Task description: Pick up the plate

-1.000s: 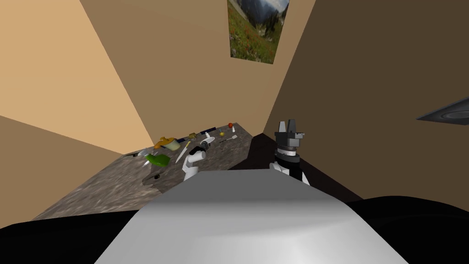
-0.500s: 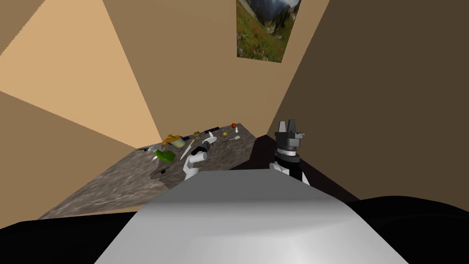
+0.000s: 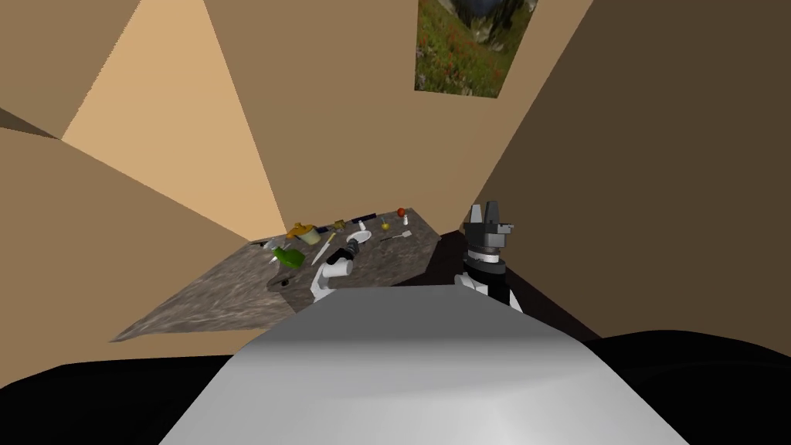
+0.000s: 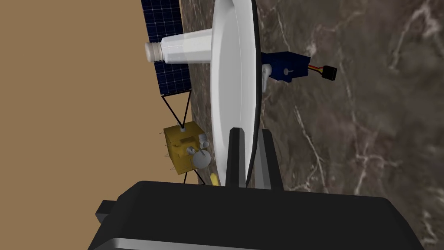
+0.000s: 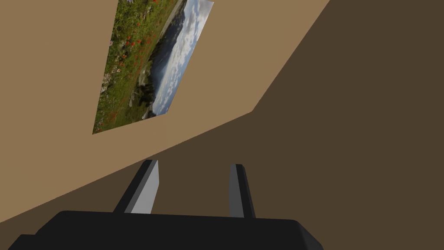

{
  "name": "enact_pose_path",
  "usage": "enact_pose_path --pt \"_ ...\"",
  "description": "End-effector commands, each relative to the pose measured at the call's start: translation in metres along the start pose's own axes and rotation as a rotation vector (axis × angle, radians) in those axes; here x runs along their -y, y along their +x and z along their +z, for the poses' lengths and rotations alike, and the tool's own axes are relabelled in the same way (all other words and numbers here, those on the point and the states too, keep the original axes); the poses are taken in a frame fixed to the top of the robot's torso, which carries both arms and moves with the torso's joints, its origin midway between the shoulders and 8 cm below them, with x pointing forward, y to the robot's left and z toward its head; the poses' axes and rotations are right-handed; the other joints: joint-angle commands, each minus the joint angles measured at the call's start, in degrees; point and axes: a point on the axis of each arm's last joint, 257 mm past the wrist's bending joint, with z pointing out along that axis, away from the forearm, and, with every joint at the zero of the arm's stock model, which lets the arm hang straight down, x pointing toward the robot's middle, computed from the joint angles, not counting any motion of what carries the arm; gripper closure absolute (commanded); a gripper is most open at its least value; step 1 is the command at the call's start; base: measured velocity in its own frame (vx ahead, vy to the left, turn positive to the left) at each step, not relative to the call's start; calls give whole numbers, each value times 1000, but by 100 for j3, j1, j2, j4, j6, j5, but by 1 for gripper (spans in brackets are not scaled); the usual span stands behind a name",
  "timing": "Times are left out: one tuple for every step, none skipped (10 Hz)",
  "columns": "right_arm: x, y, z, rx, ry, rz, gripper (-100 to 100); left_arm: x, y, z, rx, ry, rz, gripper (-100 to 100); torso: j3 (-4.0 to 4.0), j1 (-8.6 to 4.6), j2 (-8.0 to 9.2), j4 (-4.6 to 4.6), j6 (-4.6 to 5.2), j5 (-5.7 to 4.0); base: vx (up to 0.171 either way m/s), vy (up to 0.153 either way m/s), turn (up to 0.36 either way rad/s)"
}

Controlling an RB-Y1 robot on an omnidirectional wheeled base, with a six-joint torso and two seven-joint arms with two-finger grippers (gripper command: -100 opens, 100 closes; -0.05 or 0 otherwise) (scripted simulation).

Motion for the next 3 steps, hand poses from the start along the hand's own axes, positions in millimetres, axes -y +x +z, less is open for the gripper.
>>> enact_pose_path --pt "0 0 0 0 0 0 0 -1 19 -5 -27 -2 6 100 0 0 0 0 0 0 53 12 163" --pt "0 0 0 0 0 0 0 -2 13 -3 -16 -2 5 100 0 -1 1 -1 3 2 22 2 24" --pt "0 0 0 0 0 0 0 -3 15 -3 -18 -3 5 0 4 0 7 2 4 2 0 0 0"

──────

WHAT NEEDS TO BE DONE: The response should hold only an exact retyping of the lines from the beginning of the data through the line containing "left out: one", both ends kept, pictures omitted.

EXPECTED ANSWER:
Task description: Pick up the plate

-1.000s: 
-0.500s: 
+0.000s: 
+0.000s: 
+0.000s: 

{
  "name": "enact_pose_path",
  "usage": "enact_pose_path --pt \"_ ...\"",
  "description": "End-effector commands, each relative to the pose measured at the call's start: translation in metres along the start pose's own axes and rotation as a rotation vector (axis × angle, radians) in those axes; here x runs along their -y, y along their +x and z along their +z, for the poses' lengths and rotations alike, and the tool's own axes are relabelled in the same way (all other words and numbers here, those on the point and the states too, keep the original axes); the poses are taken in a frame fixed to the top of the robot's torso, which carries both arms and moves with the torso's joints, its origin midway between the shoulders and 8 cm below them, with x pointing forward, y to the robot's left and z toward its head; the poses' axes and rotations are right-handed; the other joints: joint-angle commands, each minus the joint angles measured at the call's start, in degrees; point and axes: a point on the axis of each arm's last joint, 257 mm past the wrist's bending joint, with z pointing out along that axis, away from the forearm, and, with every joint at the zero of the arm's stock model, which lets the arm hang straight down, x pointing toward the robot's middle, computed from the joint angles, not counting any motion of what carries the arm; gripper closure absolute (commanded); a gripper is most open at its least value; step 1 is the command at the call's start; base: measured velocity in its own frame (vx ahead, vy to the left, turn positive to the left) at each step, not relative to the call's start; calls give whole numbers, each value times 1000, but by 100 for j3, j1, j2, j4, j6, j5, but by 1 for gripper (spans in brackets are not scaled); the usual span stands behind a name",
  "timing": "Times are left out: one tuple for every step, none skipped (10 Hz)",

That is the complete output for this exercise.